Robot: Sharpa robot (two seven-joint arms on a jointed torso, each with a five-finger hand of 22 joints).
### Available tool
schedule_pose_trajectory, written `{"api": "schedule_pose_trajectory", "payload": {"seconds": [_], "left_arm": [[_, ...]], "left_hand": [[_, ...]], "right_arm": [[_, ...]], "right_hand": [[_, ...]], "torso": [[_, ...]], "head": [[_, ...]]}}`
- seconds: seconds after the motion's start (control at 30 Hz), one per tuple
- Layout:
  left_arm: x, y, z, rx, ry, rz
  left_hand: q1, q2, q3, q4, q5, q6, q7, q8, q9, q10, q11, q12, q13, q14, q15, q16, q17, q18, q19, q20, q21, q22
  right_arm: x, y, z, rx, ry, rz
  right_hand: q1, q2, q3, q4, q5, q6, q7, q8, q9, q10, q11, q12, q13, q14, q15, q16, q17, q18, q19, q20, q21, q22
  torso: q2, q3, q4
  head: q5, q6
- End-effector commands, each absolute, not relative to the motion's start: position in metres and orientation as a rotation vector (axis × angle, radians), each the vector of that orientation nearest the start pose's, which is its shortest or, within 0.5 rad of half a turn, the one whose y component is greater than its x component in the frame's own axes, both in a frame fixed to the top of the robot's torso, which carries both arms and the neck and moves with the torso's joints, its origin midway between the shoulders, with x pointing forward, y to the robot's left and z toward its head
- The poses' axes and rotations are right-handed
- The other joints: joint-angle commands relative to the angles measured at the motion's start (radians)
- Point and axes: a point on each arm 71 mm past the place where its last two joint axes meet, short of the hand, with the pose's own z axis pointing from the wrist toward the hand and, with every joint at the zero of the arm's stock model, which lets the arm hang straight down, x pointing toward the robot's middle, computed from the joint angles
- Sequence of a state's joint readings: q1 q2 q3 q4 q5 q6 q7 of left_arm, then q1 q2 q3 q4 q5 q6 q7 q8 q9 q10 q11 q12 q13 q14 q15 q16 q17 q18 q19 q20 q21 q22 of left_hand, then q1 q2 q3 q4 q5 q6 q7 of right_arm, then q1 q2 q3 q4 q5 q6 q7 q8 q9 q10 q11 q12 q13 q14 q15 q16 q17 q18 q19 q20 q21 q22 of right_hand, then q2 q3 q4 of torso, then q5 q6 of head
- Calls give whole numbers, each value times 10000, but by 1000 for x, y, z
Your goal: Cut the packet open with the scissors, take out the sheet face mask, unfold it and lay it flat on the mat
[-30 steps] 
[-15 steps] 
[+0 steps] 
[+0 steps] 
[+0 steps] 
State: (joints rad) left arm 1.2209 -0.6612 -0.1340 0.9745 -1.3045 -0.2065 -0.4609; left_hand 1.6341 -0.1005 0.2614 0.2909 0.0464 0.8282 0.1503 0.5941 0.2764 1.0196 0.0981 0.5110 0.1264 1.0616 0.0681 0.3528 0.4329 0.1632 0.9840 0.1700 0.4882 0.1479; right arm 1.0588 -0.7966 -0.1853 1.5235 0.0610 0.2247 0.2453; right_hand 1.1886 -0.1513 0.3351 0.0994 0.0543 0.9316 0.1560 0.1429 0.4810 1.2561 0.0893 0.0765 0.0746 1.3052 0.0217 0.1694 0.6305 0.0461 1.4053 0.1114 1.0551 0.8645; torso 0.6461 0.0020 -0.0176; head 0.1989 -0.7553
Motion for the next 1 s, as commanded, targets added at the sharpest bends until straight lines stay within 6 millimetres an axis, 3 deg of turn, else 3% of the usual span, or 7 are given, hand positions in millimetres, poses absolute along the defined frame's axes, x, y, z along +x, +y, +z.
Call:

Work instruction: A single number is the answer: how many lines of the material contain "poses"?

Expected answer: 2